▸ EXERCISE PROMPT
Find the line that contains "Segment every instance of the white countertop.", then repeat it and each line after it to the end of the records, exactly.

▸ Dataset entries

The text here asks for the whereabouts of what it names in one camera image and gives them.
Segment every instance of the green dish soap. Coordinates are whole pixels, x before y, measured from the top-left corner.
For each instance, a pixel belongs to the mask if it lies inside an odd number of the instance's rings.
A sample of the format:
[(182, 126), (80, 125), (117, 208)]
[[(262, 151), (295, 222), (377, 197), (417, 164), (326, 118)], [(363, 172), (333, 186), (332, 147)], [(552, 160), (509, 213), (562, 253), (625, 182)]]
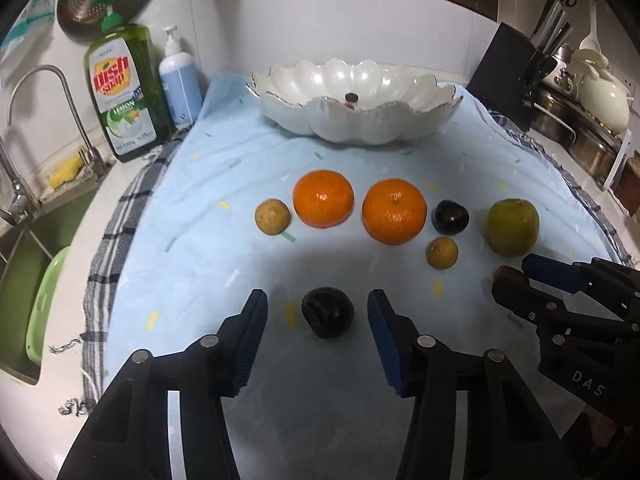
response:
[(84, 55), (84, 71), (92, 101), (111, 150), (121, 162), (162, 144), (175, 131), (152, 53), (149, 29), (124, 25), (107, 5), (103, 37)]

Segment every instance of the white lotion bottle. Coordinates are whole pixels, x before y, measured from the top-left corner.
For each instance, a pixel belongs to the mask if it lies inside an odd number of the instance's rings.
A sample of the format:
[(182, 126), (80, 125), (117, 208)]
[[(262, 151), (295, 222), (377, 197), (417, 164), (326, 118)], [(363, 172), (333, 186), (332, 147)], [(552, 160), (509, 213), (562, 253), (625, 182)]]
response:
[(198, 85), (198, 74), (193, 56), (183, 52), (174, 38), (177, 25), (165, 27), (167, 34), (164, 44), (166, 56), (159, 67), (160, 80), (176, 128), (183, 130), (191, 126), (202, 108), (202, 94)]

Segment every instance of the white ladle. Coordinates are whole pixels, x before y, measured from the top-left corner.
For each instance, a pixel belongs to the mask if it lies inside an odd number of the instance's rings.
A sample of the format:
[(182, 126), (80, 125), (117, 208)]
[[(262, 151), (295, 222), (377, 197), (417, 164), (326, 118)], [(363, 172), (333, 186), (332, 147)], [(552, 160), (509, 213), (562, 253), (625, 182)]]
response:
[(598, 35), (596, 33), (596, 2), (589, 0), (589, 20), (591, 22), (591, 31), (589, 35), (580, 42), (580, 48), (590, 48), (602, 54)]

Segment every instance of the faucet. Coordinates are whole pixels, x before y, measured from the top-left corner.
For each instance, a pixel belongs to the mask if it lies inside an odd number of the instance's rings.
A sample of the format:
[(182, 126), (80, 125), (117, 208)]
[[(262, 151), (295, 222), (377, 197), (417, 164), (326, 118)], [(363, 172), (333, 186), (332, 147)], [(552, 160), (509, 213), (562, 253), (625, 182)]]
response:
[[(76, 104), (71, 97), (71, 91), (69, 90), (69, 85), (66, 82), (65, 75), (57, 66), (38, 65), (29, 70), (24, 76), (22, 76), (22, 78), (20, 78), (20, 81), (18, 81), (18, 83), (16, 84), (14, 91), (9, 98), (9, 107), (6, 115), (6, 125), (11, 126), (12, 107), (18, 88), (20, 88), (22, 83), (24, 83), (24, 81), (29, 76), (36, 72), (40, 72), (41, 70), (53, 72), (60, 79), (60, 82), (62, 83), (62, 89), (65, 92), (66, 102), (69, 104), (71, 114), (74, 117), (76, 126), (80, 131), (80, 136), (82, 137), (82, 140), (85, 144), (85, 148), (81, 148), (79, 150), (82, 162), (84, 162), (84, 165), (93, 173), (96, 180), (102, 179), (107, 174), (109, 168), (107, 167), (105, 161), (102, 160), (98, 149), (91, 144), (91, 141), (89, 140), (89, 137), (84, 130), (84, 126), (82, 126), (82, 122), (80, 121), (80, 116), (78, 115)], [(5, 220), (12, 226), (15, 226), (20, 221), (20, 217), (24, 213), (27, 213), (28, 216), (33, 216), (37, 209), (40, 207), (40, 201), (36, 199), (27, 182), (16, 171), (11, 158), (9, 158), (8, 153), (4, 150), (2, 140), (0, 140), (0, 164), (2, 164), (2, 166), (4, 167), (4, 170), (6, 171), (6, 174), (8, 175), (9, 180), (11, 181), (11, 185), (14, 189), (14, 200), (7, 209), (0, 208), (0, 218)]]

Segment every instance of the white countertop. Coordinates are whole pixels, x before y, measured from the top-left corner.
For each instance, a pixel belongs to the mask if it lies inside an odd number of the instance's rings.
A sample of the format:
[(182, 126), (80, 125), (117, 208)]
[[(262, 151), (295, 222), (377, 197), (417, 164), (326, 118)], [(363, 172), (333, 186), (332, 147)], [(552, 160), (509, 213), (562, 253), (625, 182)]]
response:
[[(609, 192), (594, 181), (557, 143), (530, 133), (601, 206), (626, 250), (640, 262), (640, 224), (630, 219)], [(87, 210), (66, 258), (52, 300), (44, 348), (62, 346), (84, 332), (82, 301), (91, 260), (117, 201), (145, 161), (116, 163)], [(54, 480), (86, 416), (60, 415), (71, 399), (82, 399), (81, 345), (62, 354), (43, 352), (39, 382), (31, 386), (0, 371), (0, 424), (26, 463), (43, 479)]]

▸ TASK SOLUTION
Segment every instance of the white countertop. Coordinates are whole pixels, x before y, measured from the top-left corner.
For each instance, a pixel belongs to the mask if it lies inside an odd number of the instance's rings.
A sample of the format:
[(182, 126), (80, 125), (117, 208)]
[[(262, 151), (295, 222), (377, 197), (417, 164), (326, 118)], [(363, 172), (333, 186), (332, 147)], [(552, 160), (509, 213), (562, 253), (625, 182)]]
response:
[[(609, 192), (594, 181), (557, 143), (530, 133), (601, 206), (626, 250), (640, 262), (640, 224), (630, 219)], [(87, 210), (66, 258), (52, 300), (44, 348), (62, 346), (84, 332), (82, 301), (91, 260), (117, 201), (145, 161), (116, 163)], [(54, 480), (86, 416), (60, 415), (71, 399), (82, 399), (81, 345), (62, 354), (43, 352), (39, 382), (31, 386), (0, 371), (0, 424), (26, 463), (43, 479)]]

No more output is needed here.